1 (ATCC TIB-67TM) cell lines were maintained in Dulbecco’s Modifi

1 (ATCC TIB-67TM) cell lines were maintained in Dulbecco’s Modified Eagle Medium(DMEM), and Human Lung Carcinoma, A-549 cells (ATCC CCL-185TM) were maintained in Ham’s F-12 K medium (F-12 K) supplemented

with 10% Fetal bovine serum (FBS) at 37°C with 5% CO2. Cytotoxicity assays Bacteria were cultured in SS media overnight and were then sub-cultured in SS media to an optical density of ~0.5 at 600 nm. For cytotoxicity assays, bacteria were added to previously seeded cell monolayers in 12- or 24-well tissue CRT0066101 price culture plates at the indicated MOIs. The plates were centrifuged for 5 min at 60 x g and incubated for up to 4 h at 37°C with 5% CO2. To measure cell cytotoxicity, Lactate dehydrogenase (LDH) release was used as a surrogate marker for cell death. LDH release in the supernatant media was assayed using a CytoTox 96® non-radioactive cytotoxicity assay kit (Promega, Madison, WI), according to the manufacturer’s instructions. selleck compound The maximal LDH release was defined as 100% and was determined by adding lysis solution to uninfected monolayers, determining the absorbance at 490 nm,

and then subtracting the background value. Each sample was measured in triplicate in at least three independent experiments. Animal infection experiments Wild-type female C57BL/6NCr (B6) mice, 4–6 weeks of age, were purchased from Charles River Breeding Laboratories (Wilmington, MA).
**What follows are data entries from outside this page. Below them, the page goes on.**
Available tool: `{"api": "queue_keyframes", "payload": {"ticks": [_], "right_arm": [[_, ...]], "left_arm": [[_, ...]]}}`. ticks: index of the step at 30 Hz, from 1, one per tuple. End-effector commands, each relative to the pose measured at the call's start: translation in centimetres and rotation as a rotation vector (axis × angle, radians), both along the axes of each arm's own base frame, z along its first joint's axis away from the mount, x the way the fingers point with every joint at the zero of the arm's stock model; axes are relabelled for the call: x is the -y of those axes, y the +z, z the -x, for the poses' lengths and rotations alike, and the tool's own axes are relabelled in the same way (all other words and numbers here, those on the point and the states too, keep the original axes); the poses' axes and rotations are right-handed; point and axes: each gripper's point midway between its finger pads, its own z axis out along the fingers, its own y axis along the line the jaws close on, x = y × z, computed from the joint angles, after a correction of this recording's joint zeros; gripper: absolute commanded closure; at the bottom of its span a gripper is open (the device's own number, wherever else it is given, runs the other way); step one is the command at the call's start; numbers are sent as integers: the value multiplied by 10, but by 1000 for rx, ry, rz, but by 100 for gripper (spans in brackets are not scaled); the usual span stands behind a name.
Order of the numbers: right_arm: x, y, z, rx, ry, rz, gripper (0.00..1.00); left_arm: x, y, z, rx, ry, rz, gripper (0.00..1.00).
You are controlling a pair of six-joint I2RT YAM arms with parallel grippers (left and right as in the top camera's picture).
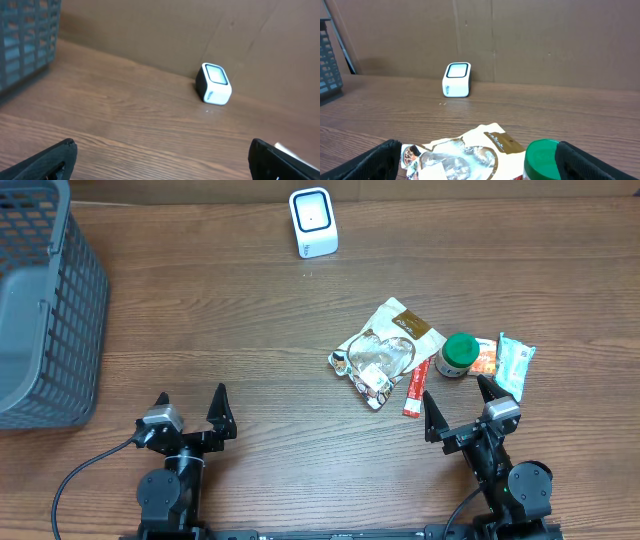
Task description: Scan the item barcode
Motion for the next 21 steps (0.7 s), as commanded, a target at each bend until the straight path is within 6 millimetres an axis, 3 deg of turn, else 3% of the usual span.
{"api": "queue_keyframes", "payload": {"ticks": [1, 8, 21], "right_arm": [[1, -2, 0, 3, -7, -4, 0], [1, -2, 0, 3, -7, -4, 0], [1, -2, 0, 3, -7, -4, 0]], "left_arm": [[2, 1, 0, 8, -24, -185, 0], [2, 1, 0, 7, -34, -317, 0], [2, 1, 0, 8, -37, -317, 0]]}}
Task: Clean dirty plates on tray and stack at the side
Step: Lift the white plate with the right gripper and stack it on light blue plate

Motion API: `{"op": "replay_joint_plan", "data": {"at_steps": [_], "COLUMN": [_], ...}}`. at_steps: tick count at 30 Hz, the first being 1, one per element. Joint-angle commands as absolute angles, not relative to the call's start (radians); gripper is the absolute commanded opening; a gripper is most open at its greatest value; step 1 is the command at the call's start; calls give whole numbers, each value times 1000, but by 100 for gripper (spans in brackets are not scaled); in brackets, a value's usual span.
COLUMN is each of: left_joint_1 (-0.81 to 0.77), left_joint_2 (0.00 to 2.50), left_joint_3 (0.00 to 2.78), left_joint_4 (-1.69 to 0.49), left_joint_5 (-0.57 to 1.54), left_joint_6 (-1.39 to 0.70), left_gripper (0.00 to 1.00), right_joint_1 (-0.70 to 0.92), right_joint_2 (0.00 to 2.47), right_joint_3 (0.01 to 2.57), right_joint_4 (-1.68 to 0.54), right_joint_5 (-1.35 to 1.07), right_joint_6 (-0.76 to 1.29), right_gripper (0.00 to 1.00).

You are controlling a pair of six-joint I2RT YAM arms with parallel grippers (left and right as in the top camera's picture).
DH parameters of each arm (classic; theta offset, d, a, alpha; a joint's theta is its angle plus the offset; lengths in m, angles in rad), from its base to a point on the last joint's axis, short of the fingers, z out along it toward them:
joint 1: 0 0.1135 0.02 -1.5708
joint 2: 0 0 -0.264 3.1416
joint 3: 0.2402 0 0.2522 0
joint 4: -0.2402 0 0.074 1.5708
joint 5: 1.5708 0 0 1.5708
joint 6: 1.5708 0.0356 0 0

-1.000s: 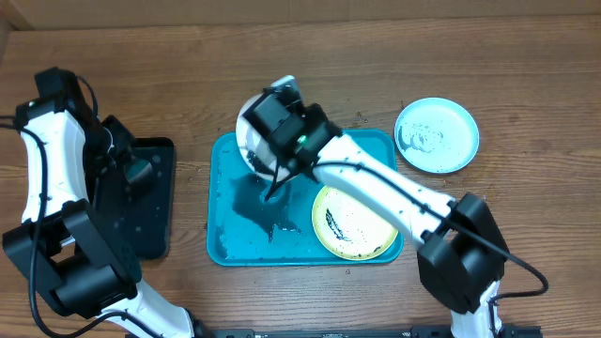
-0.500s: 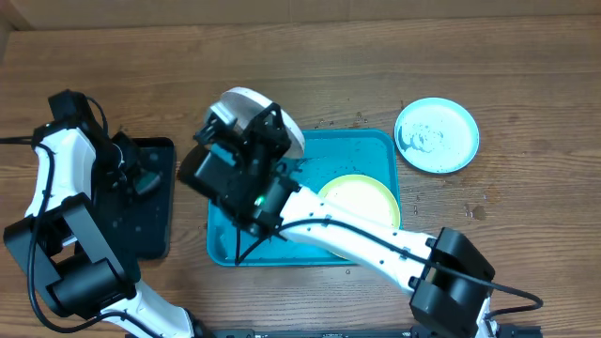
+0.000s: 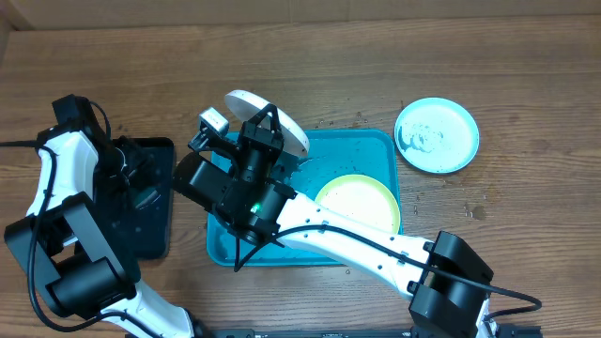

The animals were lightly sedated with isoflurane (Novation Laboratories, TX) prior to intranasal infection with the indicated number of CFU of bacteria in a total volume of 40 μl of phosphate-buffered

saline (PBS, Mediatech Inc, VA). Bacteria were cultured in SS media overnight and were then sub-cultured in SS media to an optical density of ~0.5 at 600 nm. Inocula were confirmed by plating serial dilutions. For survival curves, groups of four mice were inoculated with the indicated dose, and the percent survival was monitored over a 30-day period. Mice with lethal bordetellosis, indicated by ruffled fur, labored breathing, and diminished responsiveness, were euthanized to alleviate unnecessary suffering [24]. To enumerate the number of bacteria in respiratory organs, groups of three to four mice were sacrificed at the indicated time points and bacterial numbers in the lungs and tracheas were Oxymatrine quantified by plating dilutions of tissue homogenates on BG plates with appropriate antibiotics, following incubation at 37°C for 2 days. The mean ± the standard error was determined for each group. The statistical significance between different groups was calculated by Student’s two-tailed t-test. A significance level was set at P values of ≤0.05. All animal experiments were repeated at least three times with similar results. Murine survival percentage was analyzed with the Log-Rank (Mantel-Cox) test. All mice were maintained in UCLA animal research facilities according to National Institutes of Health and University of California Institutional Animal Care Committee guidelines.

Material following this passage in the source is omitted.